All in all I think it was a great investment and upgrade to the motorcycle.
Our BMW K1200LT was originally delivered with a GPS unit on it. Don’t snicker too loud because in 2002 that was a big deal for a motorcycle. It’s an old Garmin Street Pilot III and Garmin no longer supports it or issues map updates for it. It’s also showing its age and limited abilities. It does get you from point A to point B just fine. But make one wrong turn or a detour and it takes quite a while to recalculate your route.
Today I installed our new Garmin Zumo 220 motorcycle GPS unit. I was actually able to tap right into the wiring for the old GPS so installation was a snap. Garmin ships this unit with everything you need to mount it on a motorcycle. It comes with a motorcycle mount and a wiring harness to tap into the bike’s electrical system. It also comes with a windshield mount for cars and cigarette lighter adapter. If you’ll be mounting it on your handlebars or to your clutch or brake housing clamp, you won’t need anymore parts. If like me you are mounting to a dash, gas tank or shelf you need to buy a RAM mounting ball and that’s it. I was lucky and had one from an aviation GPS unit. The unit also accepts Micro SD cards to store more routes, waypoints and pictures (you can transfer pictures to it). I got our Micro SD card for free because I had recycled 3 of our old cell phones through Verizon Wireless and in return got a gift card for each phone based upon its value. I used 2 of the cards to buy the card and still have a balance on one of them. Thank you Verizon.

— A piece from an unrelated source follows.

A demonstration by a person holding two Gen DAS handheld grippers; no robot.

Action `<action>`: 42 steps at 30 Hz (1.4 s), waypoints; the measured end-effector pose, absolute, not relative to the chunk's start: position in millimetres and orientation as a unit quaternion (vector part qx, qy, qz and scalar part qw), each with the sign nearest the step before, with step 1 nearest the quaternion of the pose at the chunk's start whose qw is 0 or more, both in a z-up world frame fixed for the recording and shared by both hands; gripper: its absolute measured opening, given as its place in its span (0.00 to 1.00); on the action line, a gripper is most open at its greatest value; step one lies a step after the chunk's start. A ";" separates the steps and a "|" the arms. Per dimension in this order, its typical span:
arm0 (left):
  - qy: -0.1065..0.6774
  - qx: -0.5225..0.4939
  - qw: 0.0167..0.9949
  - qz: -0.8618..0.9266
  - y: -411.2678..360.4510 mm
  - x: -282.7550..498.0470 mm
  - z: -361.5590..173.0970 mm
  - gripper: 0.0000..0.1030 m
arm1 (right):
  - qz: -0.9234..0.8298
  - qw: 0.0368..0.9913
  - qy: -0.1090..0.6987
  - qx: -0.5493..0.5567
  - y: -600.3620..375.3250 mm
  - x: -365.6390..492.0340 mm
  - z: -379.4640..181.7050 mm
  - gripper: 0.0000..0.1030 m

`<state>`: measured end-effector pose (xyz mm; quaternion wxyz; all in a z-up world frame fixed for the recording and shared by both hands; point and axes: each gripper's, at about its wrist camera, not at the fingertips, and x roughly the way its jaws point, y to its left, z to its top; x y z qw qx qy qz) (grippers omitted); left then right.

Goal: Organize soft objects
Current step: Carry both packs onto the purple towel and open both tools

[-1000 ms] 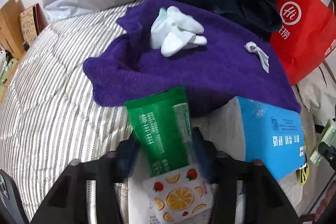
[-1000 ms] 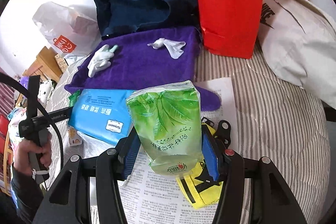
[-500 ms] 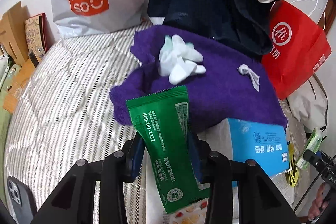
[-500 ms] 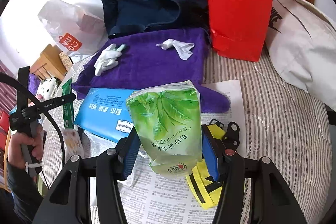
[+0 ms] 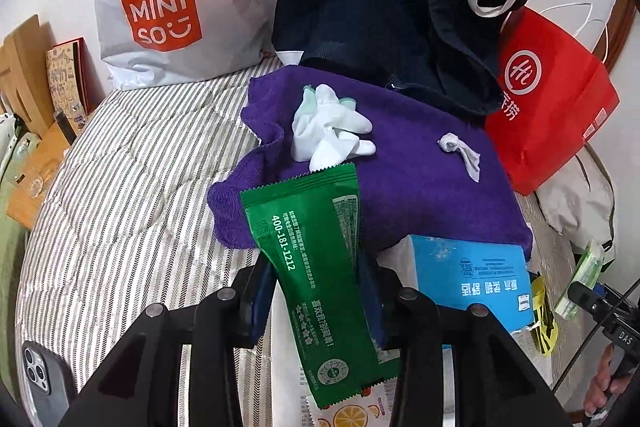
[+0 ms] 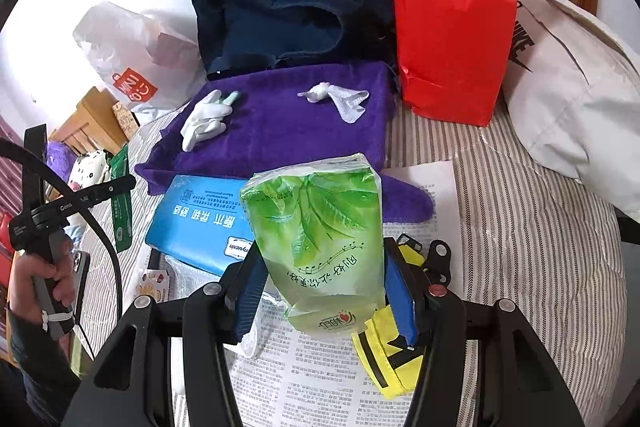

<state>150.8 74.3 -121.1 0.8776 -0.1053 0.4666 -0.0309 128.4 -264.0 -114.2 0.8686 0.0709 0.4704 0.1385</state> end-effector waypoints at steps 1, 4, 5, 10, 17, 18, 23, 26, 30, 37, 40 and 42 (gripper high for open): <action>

The new unit retails for 1/3 of what the old one cost when new way back when! The difference is literally like night & day. Yesterday we tried the unit out in the car while running errands. Today, after I installed it, I went to fill the bike up with gas for a ride tomorrow and had it route me back home so I could try it out through the intercom too.
Advantages of the Zumo 220:
- Boots up and locates satellites much quicker
- Calculates routes much quicker
- Re-calculates routes much quicker
- Glove friendly touch screen
- Has navigation modes for motorcycle, car, bicycle & walking (with different features for each one)
- Easy to mount and install
- Using wireless Bluetooth technology, instructions can be broadcast right into the Bluetooth Scala Rider intercom in the helmets.
- It has the ability to read out streets names as opposed to merely “Turn left in 1 mile.” it’s now “Turn left on Main Street in 1 mile.”
- Mount is more adjustable.
Disadvantages of the Zumo 220:
- There is no special Garmin security screw to secure it in the mount to slow down or prevent theft. (But it is easy to take out of the mount and lock in the motorcycle or put in jacket pocket)
- The method Garmin has you to use to “unlock” the computer based mapping software is a bit confusing.